> _The task_: Nothing outside the range below should be printed. Output exactly the lines from the line with "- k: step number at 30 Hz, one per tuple" to the line with "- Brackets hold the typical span", both included.

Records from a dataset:
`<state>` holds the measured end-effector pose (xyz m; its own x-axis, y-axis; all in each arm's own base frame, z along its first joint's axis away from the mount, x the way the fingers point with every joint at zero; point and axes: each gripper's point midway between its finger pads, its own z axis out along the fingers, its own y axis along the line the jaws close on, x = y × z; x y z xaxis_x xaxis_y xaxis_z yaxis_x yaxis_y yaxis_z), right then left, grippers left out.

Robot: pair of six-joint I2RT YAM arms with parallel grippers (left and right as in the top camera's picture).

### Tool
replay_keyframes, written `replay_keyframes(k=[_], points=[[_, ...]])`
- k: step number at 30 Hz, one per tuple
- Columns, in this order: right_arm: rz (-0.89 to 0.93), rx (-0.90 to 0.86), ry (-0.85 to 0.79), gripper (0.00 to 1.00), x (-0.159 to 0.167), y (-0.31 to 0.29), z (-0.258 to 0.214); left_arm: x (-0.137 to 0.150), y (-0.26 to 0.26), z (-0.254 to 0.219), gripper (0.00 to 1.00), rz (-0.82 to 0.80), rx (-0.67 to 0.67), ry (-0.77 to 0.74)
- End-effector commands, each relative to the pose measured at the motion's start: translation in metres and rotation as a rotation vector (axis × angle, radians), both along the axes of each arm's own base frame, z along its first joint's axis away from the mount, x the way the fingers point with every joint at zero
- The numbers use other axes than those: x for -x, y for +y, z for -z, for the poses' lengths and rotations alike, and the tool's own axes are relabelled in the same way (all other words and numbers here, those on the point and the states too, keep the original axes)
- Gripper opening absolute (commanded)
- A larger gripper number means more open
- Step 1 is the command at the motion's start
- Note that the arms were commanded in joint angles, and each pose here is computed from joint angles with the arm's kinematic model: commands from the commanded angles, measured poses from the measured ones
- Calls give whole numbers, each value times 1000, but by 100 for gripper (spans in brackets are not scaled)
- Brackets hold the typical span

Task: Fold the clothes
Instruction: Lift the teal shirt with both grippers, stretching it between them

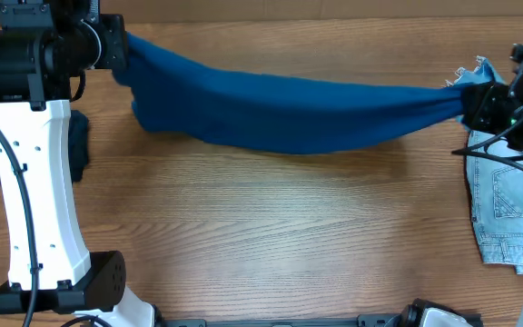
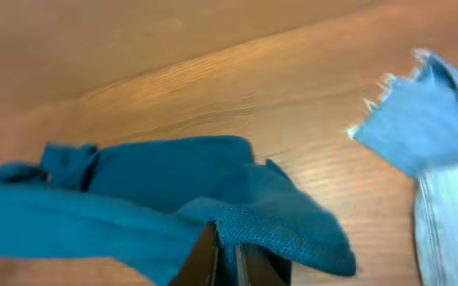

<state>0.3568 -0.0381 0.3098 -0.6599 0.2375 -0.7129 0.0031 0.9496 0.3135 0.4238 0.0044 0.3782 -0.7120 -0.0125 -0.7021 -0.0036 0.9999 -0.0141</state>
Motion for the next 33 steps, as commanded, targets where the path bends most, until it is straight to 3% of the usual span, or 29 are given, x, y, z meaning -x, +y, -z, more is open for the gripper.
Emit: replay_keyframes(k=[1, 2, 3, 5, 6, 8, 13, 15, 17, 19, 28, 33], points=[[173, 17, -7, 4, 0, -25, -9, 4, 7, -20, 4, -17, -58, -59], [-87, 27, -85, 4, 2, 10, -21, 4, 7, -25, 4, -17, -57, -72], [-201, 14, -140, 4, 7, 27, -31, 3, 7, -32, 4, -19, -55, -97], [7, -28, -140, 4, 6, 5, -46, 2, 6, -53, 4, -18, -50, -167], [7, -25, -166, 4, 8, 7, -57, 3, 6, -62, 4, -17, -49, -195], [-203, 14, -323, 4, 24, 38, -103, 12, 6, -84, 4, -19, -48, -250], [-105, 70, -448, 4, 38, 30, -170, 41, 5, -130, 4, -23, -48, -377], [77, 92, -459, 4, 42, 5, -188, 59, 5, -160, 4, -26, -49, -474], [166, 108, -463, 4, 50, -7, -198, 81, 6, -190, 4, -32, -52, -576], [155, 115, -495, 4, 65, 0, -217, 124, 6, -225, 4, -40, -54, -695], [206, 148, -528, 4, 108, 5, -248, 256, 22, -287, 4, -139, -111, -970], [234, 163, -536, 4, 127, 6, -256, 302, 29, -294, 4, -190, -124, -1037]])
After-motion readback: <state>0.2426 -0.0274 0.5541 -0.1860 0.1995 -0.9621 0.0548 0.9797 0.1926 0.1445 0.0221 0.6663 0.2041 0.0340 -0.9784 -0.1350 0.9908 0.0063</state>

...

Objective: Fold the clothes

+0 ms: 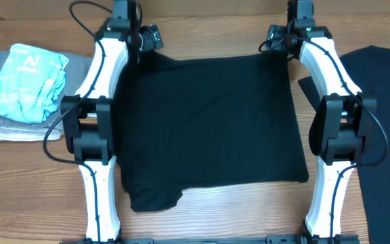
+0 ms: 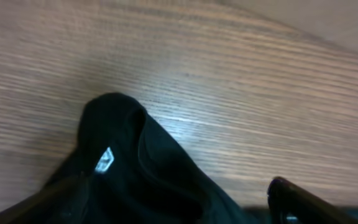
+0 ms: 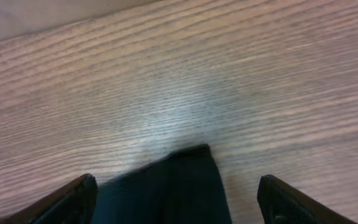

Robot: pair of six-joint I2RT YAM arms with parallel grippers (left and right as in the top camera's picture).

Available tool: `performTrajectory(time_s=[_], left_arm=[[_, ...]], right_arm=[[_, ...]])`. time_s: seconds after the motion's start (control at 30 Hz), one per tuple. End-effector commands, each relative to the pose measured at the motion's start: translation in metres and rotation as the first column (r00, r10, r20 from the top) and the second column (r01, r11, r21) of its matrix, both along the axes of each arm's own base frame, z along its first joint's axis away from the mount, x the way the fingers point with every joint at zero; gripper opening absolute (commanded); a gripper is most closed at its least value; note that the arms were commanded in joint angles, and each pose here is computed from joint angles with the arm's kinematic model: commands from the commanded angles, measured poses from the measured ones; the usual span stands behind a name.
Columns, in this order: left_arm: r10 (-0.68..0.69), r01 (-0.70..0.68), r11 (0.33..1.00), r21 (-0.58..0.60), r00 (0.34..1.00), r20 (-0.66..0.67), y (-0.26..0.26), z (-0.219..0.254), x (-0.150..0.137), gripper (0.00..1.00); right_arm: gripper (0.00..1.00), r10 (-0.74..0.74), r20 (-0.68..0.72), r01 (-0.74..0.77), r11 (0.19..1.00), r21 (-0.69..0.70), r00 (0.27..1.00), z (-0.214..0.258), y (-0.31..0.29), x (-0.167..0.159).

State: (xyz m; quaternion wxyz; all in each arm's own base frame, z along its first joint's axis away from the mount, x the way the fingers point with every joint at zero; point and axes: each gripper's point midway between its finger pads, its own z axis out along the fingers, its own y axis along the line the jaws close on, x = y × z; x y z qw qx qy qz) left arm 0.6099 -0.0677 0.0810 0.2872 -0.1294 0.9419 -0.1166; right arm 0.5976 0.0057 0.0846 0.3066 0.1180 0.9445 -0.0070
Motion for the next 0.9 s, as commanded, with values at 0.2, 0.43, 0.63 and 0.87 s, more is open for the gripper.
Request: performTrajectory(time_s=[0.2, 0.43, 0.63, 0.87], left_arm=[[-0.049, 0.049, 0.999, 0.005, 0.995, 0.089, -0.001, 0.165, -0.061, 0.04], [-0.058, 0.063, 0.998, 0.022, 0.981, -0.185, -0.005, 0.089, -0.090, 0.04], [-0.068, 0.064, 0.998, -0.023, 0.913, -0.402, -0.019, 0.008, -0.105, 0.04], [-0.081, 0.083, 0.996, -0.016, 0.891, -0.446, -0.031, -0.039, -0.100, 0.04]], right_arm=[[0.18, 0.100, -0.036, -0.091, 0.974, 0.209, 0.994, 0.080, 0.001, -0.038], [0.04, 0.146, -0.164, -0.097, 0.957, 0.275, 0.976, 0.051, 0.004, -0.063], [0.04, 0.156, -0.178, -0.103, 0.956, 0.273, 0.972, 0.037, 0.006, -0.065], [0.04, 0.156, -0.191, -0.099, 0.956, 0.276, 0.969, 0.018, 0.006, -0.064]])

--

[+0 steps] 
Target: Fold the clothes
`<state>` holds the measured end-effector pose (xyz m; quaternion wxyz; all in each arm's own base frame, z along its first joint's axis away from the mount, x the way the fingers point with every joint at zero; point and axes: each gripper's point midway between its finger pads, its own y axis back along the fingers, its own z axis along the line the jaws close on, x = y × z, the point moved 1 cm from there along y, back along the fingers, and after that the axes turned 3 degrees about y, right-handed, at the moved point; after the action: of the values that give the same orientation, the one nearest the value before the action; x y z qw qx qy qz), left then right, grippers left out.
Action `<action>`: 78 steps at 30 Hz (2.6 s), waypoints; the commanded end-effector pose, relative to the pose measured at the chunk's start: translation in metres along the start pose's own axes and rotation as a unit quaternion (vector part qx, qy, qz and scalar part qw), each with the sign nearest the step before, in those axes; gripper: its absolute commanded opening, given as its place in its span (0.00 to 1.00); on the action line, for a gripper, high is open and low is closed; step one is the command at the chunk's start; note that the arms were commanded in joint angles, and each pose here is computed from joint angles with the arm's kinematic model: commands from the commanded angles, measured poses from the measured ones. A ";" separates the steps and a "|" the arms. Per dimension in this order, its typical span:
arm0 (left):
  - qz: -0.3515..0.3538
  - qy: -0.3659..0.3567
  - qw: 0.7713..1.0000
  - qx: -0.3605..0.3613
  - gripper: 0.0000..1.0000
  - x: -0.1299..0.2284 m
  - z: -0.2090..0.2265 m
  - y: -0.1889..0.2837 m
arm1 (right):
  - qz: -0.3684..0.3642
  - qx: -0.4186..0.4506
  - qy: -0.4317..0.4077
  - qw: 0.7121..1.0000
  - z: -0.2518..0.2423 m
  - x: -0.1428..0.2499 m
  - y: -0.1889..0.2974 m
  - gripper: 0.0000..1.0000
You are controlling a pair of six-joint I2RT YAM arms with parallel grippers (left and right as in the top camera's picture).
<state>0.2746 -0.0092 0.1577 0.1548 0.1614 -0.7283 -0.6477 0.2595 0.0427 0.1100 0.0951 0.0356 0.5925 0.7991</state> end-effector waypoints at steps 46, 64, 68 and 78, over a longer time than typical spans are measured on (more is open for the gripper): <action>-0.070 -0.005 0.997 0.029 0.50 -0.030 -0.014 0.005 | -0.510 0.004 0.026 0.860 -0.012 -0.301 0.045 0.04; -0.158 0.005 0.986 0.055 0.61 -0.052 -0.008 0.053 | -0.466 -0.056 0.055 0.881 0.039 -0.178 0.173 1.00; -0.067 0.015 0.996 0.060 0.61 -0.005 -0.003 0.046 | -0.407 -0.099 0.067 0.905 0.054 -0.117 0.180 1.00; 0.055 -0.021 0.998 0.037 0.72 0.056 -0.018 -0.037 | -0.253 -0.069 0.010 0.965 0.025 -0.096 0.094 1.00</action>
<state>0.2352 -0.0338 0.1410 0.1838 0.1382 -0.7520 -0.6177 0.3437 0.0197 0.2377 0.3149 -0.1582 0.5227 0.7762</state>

> _Result_:
- k: step number at 30 Hz, one per tuple
- Columns, in this order: right_arm: rz (-0.89 to 0.93), rx (-0.90 to 0.86), ry (-0.85 to 0.79), gripper (0.00 to 1.00), x (-0.159 to 0.167), y (-0.31 to 0.29), z (-0.258 to 0.214); left_arm: x (-0.137 to 0.150), y (-0.26 to 0.26), z (-0.254 to 0.219), gripper (0.00 to 1.00), rz (-0.82 to 0.80), rx (-0.67 to 0.67), ry (-0.77 to 0.74)
- End-effector commands, each relative to the pose measured at the motion's start: translation in metres and rotation as a rotation vector (axis × angle, radians), both along the axes of each arm's own base frame, z along its first joint's axis away from the mount, x the way the fingers point with every joint at zero
- The numbers use other axes than those: x for -x, y for +y, z for -z, for the poses' lengths and rotations alike, and the tool's own axes are relabelled in the same way (all other words and numbers here, those on the point and the states too, keep the original axes)
- Gripper opening absolute (commanded)
- A larger gripper number means more open
- Step 1 is the command at the motion's start
- Note that the arms were commanded in joint angles, and each pose here is computed from joint angles with the arm's kinematic model: commands from the commanded angles, measured poses from the measured ones
- Calls give whole numbers, each value times 1000, but by 100 for gripper (spans in brackets are not scaled)
- Brackets hold the typical span

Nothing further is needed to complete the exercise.